Art Deco Skirting Boards and Architraves Profile
Art Deco became a popular style in France in the 1920s following the art nouveau movement. In the 1930s, during the great depression, it was commonly adopted in Australia; however, there is evidence of this style throughout Australian architecture from as early as 1918, particularly in the cities of Melbourne, Sydney, and Adelaide.
Homes built in the Art Deco era use bold colours including deep yellows, pinks, blues, greens, reds, black, and silver. The style is understated and sleek, with smooth lines, geometric motifs, and symmetrical shapes providing both an elegant and linear appearance.
Familiar Art Deco attributes include porthole and steel framed windows, curved glass, flat roofs, glass bricks, and quaint balconies lined with handrails.
Skirting and architrave profiles from the Art Deco era have more detail and character than the Late Edwardian / Californian Bungalow-style. Still, they are considered sleek and understated compared to those from the Victorian period.
Post War Skirting Boards and Architraves Profile
During the Post War period of the 1940s, building materials were limited because of economic constraints, and many homes were built using brick veneer, weatherboard, or asbestos cement. Off the back of the Art Deco era, the design of dwellings became more humble and modern in their design. Post Wars homes were built for comfort and family living.
Because of limits on supplies, Post War homes commonly had weatherboard cladding, butterfly or flat roofs, and metal casement windows. Houses were often single storey, with a move towards open plan living.
Building forms of this era had very few flourishes, limited plaster and cornice moulds, and were said to lack originality. Post War homes were however famous for their durability.
The profiles of skirting and architrave mouldings for the Post War era reflect the move towards the modern era by exhibiting a sturdy and straightforward aesthetic with very few embellishments.
Modern / Contemporary Skirting Boards and Architraves Profile
Following the Post War period, housing in Australia boomed. Mass-produced building materials were in abundance, and a newer, more modern, and simpler way of living was reflected in Australian architecture. Minimalism took off, and the styles of contemporary homes moved far away from the decorative and elegant forms of the late 1800s.

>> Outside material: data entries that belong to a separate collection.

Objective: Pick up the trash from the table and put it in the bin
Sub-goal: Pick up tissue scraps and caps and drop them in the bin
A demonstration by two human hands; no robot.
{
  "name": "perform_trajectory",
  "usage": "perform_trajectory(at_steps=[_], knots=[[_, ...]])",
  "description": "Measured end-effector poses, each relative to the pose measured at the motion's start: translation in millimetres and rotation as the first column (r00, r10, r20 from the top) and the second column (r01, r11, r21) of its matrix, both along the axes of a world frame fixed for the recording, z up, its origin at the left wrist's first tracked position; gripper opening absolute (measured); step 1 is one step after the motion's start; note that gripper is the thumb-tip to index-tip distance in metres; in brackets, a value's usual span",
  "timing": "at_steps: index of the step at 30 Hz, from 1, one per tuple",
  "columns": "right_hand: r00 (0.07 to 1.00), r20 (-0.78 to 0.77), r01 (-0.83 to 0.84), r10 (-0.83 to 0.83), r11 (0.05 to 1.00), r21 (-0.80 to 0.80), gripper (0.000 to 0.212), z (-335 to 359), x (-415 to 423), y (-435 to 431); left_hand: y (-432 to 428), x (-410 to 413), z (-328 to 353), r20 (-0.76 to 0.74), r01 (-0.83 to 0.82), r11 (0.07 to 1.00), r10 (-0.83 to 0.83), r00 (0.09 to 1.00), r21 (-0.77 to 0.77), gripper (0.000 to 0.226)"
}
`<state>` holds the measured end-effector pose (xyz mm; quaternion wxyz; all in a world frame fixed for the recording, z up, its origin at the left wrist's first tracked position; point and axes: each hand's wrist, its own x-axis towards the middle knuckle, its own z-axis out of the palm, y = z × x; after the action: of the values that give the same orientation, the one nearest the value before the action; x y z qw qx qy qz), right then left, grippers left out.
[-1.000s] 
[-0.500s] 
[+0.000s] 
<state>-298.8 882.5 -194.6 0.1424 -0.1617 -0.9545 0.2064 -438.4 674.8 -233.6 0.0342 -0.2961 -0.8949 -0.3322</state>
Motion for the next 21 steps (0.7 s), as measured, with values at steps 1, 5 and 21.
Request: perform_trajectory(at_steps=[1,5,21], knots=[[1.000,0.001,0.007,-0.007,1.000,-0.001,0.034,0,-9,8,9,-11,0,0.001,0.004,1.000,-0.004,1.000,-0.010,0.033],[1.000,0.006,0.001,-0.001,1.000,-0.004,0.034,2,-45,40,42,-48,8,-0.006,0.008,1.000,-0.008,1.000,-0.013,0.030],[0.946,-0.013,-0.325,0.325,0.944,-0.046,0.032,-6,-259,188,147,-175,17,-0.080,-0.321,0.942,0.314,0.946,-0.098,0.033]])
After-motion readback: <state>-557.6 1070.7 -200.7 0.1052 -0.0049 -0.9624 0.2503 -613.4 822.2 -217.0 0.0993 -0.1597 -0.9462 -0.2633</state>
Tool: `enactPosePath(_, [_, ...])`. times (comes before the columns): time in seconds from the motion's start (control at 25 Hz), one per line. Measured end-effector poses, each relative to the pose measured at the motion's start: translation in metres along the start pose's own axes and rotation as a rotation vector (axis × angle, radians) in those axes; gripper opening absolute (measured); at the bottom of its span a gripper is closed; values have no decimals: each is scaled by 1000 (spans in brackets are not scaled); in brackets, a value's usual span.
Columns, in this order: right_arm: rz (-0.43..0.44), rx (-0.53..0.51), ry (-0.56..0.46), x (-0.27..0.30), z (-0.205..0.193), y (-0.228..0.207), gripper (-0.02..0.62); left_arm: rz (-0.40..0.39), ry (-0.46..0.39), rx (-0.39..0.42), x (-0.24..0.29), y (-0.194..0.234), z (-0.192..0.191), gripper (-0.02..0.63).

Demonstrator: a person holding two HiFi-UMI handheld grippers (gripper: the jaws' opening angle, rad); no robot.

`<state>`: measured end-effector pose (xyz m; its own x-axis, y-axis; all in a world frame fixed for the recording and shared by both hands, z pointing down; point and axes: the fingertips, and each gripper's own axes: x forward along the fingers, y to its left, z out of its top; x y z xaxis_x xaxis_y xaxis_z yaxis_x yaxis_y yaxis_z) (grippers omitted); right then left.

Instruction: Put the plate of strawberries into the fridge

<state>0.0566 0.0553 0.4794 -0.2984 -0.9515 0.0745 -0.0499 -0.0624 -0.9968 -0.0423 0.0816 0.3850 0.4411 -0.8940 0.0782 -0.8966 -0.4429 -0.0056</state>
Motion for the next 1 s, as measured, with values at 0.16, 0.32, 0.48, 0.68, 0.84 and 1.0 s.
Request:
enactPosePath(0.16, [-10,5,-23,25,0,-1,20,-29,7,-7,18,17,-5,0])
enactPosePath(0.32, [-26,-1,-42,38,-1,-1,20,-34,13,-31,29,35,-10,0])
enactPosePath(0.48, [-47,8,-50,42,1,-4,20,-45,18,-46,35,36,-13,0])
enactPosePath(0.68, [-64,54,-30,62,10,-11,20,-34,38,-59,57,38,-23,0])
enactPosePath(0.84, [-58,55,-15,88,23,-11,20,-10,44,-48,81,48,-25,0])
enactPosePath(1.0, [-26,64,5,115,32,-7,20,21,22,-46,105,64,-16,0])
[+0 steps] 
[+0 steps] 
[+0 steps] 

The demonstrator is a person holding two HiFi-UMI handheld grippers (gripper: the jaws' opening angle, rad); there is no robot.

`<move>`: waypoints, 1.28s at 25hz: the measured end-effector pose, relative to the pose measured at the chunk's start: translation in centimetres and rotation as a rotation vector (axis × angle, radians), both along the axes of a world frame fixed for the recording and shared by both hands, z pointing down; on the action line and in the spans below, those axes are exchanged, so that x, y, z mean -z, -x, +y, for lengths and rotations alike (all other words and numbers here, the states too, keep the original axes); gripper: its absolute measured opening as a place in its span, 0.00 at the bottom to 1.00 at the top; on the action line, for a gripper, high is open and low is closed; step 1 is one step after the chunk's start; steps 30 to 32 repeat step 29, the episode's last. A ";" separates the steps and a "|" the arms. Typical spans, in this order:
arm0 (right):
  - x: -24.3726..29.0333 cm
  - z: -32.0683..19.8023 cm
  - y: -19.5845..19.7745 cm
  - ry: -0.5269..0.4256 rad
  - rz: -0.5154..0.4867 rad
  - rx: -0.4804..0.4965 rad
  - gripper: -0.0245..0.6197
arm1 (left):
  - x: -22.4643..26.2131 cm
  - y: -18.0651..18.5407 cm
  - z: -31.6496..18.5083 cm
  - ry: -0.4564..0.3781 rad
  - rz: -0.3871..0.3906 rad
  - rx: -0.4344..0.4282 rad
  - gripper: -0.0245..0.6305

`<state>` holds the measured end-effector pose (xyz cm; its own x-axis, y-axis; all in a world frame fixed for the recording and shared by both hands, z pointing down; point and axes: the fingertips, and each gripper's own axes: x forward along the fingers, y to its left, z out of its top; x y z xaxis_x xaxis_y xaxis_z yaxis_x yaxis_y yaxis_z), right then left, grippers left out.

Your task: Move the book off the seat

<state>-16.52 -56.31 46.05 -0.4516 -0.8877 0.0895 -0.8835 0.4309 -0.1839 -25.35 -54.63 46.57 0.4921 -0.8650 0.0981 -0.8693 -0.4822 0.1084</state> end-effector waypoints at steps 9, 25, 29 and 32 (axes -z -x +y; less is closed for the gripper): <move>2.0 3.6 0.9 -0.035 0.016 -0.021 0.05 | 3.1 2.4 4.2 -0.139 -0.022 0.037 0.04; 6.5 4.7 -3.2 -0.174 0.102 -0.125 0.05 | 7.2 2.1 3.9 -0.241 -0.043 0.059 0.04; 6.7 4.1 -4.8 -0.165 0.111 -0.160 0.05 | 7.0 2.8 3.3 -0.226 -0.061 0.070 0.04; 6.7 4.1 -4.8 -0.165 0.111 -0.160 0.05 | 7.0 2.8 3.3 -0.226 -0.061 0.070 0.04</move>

Open plan living from the Post War period was adopted and enhanced. Box-like facades replaced decorative entrances, and garden lawns were landscaped and manicured.
‘Less is more’ is a true statement for both the interior and exterior design of modern and contemporary homes. Typical features include wall-length windows, rendered or plain brick walls, skylights, atriums, patios, planter boxes, geometric shapes, and contrasting colours.
Skirting and architrave profiles for modern homes are generally thinner with a larger flat area that can sit higher up the wall than in earlier periods. Some are smooth with only a basic design element, while others encompass a more complex and characterised look with hard lines and sharper curves.